Image source: Getty Images
If you’re looking for a passive income boost in 2023, then ASX dividend shares could be the answer.
But which shares should you buy? Two that have been recently rated as buys and tipped to provide attractive yields are listed below.
Here’s why experts say they could be worth owning:
Baby Bunting Group Ltd (ASX: BBN)
This leading baby products retailer could be an ASX dividend share to buy according to analysts at Morgans.
Although Baby Bunting is having a tough time in FY 2023, the broker remains positive and sees its share price weakness as a buying opportunity. So much so, its analysts have recently put an add rating and $3.60 price target on its shares. Morgans said:
With the shares nearly 30% lower than they were before the AGM, there has, in our view, been an overreaction to the update. BBN is still the largest specialist in a comparatively defensive retail segment. It still has compelling opportunities to grow its share of a growing market through store rollout, entry into New Zealand, range expansion and the launch of an online marketplace. It’s trading on 12x FY24 P/E. ADD.
As for dividends, the broker is forecasting fully franked dividends per share of 14 cents in FY 2023 and then 16 cents in FY 2024. Based on the current Baby Bunting share price of $2.70, this will mean yields of 5.2% and 5.9%, respectively.
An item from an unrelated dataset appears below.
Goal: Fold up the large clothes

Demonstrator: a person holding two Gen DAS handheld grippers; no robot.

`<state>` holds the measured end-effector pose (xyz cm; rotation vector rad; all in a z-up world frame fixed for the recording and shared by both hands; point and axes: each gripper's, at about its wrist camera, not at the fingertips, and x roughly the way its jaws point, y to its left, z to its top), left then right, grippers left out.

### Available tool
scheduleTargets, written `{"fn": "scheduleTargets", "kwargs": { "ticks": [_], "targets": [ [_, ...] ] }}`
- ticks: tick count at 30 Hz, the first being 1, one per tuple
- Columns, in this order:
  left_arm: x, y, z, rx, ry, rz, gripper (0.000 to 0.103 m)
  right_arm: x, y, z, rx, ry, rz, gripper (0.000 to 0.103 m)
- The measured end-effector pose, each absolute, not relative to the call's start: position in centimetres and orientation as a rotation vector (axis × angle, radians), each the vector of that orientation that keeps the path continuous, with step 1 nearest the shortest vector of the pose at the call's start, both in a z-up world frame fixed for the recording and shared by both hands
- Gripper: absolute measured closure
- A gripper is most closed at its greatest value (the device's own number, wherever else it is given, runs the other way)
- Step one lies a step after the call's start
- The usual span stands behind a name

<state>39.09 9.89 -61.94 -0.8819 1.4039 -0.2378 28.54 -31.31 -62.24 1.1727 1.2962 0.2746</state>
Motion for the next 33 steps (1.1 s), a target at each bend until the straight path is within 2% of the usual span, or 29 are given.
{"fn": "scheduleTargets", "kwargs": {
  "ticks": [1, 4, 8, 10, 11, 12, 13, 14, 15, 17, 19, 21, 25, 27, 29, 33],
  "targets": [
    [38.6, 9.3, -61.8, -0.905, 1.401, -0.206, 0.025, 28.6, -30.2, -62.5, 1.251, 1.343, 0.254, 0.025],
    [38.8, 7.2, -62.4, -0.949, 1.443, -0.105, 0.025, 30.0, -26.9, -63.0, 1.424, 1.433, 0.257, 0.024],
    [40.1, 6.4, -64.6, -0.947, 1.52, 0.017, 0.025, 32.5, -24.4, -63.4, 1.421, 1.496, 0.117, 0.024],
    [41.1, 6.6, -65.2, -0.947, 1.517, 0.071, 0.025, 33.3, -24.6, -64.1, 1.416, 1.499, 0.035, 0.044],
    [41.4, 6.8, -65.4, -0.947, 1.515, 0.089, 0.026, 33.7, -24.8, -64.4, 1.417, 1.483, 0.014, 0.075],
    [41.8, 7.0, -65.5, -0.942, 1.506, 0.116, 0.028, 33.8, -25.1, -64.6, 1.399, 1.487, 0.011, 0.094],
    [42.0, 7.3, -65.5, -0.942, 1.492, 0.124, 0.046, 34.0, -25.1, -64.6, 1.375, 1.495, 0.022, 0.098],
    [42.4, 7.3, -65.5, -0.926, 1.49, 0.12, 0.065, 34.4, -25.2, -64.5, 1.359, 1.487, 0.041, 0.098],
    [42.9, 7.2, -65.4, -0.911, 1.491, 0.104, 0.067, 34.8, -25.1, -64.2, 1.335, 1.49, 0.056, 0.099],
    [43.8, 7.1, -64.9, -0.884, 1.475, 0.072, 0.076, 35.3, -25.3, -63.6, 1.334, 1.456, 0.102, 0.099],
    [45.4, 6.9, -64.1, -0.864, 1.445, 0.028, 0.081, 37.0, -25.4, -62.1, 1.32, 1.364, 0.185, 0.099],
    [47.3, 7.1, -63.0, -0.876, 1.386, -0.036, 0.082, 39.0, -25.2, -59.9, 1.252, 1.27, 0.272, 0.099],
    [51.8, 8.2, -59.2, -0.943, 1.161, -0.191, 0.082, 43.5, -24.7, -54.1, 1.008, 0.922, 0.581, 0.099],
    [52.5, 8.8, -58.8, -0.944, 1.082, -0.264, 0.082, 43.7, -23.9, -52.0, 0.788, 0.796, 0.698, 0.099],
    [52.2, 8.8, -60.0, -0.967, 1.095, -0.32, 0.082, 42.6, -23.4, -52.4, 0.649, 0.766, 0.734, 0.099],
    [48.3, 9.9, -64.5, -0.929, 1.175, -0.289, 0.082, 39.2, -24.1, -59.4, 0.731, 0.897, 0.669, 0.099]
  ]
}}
Healthco Healthcare and Wellness REIT (ASX: HCW)
The Healthco Healthcare and Wellness REIT could be another ASX dividend share to buy.
That’s the view of analysts at Goldman Sachs, which think very highly of the health and wellness focused real estate investment trust. In fact, the broker has put a coveted conviction buy rating on its shares with a price target of $2.05.
Goldman likes the company due to its strong balance sheet, positive tenant mix, and the resilient valuations in the healthcare sector. It explained:
[T]he REIT remains one of our top picks in the sector given 1) its net cash position with over $450mn of liquidity, providing flexibility for near term opportunities, 2) its diversified mix of strong tenant covenants in sub-sectors that are majority government-backed across the care spectrum, mitigating potential tenant credit risks, 3) Healthcare and childcare assets valuations have remained resilient, 4) the expansive forecast future demand for assets across the care spectrum, underpinning development opportunities, and 5) inexpensive valuation.
In respect to dividends, Goldman expects dividends per share of 7.5 cents in both FY 2023 and FY 2024. Based on the current Healthco Healthcare and Wellness REIT unit price of $1.70, this will mean yields of 4.4% for investors.